Exercise description — Print the data that follows, exactly and completely.

Dataset section —
*** Block opens ***
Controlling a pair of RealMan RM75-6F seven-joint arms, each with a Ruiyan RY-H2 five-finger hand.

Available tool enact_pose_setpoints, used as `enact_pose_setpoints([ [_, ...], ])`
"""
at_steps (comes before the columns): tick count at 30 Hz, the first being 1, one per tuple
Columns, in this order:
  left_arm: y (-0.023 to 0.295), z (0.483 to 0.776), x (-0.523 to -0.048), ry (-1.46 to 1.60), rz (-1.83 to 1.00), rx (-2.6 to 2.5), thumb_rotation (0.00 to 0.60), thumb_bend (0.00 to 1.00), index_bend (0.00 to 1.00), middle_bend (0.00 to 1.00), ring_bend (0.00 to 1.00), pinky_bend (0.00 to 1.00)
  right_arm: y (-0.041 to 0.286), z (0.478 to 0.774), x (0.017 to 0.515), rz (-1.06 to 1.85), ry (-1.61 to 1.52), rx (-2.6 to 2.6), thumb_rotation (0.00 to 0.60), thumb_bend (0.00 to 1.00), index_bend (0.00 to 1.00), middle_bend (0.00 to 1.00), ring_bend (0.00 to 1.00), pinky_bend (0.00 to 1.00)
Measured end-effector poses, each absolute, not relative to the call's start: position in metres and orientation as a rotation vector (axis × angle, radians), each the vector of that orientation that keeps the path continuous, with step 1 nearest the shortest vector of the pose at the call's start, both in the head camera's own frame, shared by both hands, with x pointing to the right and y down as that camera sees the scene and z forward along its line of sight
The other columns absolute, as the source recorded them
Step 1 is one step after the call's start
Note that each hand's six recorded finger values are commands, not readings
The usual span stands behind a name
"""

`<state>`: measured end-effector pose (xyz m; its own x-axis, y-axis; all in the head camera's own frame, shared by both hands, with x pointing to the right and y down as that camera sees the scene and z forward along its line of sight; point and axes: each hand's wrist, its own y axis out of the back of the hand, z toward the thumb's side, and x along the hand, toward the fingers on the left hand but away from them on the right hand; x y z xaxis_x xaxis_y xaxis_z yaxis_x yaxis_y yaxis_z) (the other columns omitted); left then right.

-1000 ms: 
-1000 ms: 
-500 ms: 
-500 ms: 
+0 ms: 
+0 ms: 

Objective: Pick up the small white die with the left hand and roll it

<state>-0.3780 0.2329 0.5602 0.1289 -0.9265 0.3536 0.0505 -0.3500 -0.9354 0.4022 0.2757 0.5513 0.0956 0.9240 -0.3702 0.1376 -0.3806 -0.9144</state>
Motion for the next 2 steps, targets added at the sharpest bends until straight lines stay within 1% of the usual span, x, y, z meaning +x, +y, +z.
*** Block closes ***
Answer below —
Controlling a pair of RealMan RM75-6F seven-joint arms, each with a Ruiyan RY-H2 five-finger hand.

Available tool enact_pose_setpoints, used as `enact_pose_setpoints([ [_, ...], ])`
"""
at_steps (comes before the columns): tick count at 30 Hz, the first being 1, one per tuple
Columns, in this order:
  left_arm: y (-0.023 to 0.295), z (0.483 to 0.776), x (-0.523 to -0.048), ry (-1.46 to 1.60), rz (-1.83 to 1.00), rx (-2.6 to 2.5), thumb_rotation (0.00 to 0.60), thumb_bend (0.00 to 1.00), index_bend (0.00 to 1.00), middle_bend (0.00 to 1.00), ring_bend (0.00 to 1.00), pinky_bend (0.00 to 1.00)
  right_arm: y (-0.041 to 0.286), z (0.478 to 0.774), x (0.017 to 0.515), rz (-1.06 to 1.85), ry (-1.61 to 1.52), rx (-2.6 to 2.6), thumb_rotation (0.00 to 0.60), thumb_bend (0.00 to 1.00), index_bend (0.00 to 1.00), middle_bend (0.00 to 1.00), ring_bend (0.00 to 1.00), pinky_bend (0.00 to 1.00)
Measured end-effector poses, each absolute, not relative to the call's start: position in metres and orientation as a rotation vector (axis × angle, radians), each the vector of that orientation that keeps the path continuous, with step 1 nearest the shortest vector of the pose at the call's start, both in the head camera's own frame, shared by both hands, with x pointing to the right and y down as that camera sees the scene and z forward along its line of sight
The other columns absolute, as the source recorded them
Step 1 is one step after the call's start
Note that each hand's six recorded finger values are commands, not readings
The usual span stands behind a name
"""

`<state>`: measured end-effector pose (xyz m; its own x-axis, y-axis; all in the head camera's own frame, shared by both hands, with x pointing to the right and y down as that camera sees the scene and z forward along its line of sight; point and axes: each hand's wrist, its own y axis out of the back of the hand, z toward the thumb's side, and x along the hand, toward the fingers on the left hand but away from them on the right hand; x y z xaxis_x xaxis_y xaxis_z yaxis_x yaxis_y yaxis_z) (the other columns omitted); left then right.

-1000 ms: 
-1000 ms: 
-500 ms: 
-500 ms: 
+0 ms: 
+0 ms: 

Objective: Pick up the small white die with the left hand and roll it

<state>-0.3780 0.2329 0.5602 0.1289 -0.9265 0.3536 0.0505 -0.3500 -0.9354 0.4022 0.2757 0.5513 0.0956 0.9240 -0.3702 0.1376 -0.3806 -0.9144</state>
Motion for the next 2 steps, targets added at the sharpest bends until straight lines stay within 1% of the usual span, x, y, z meaning +x, +y, +z.

No further work remains on this exercise.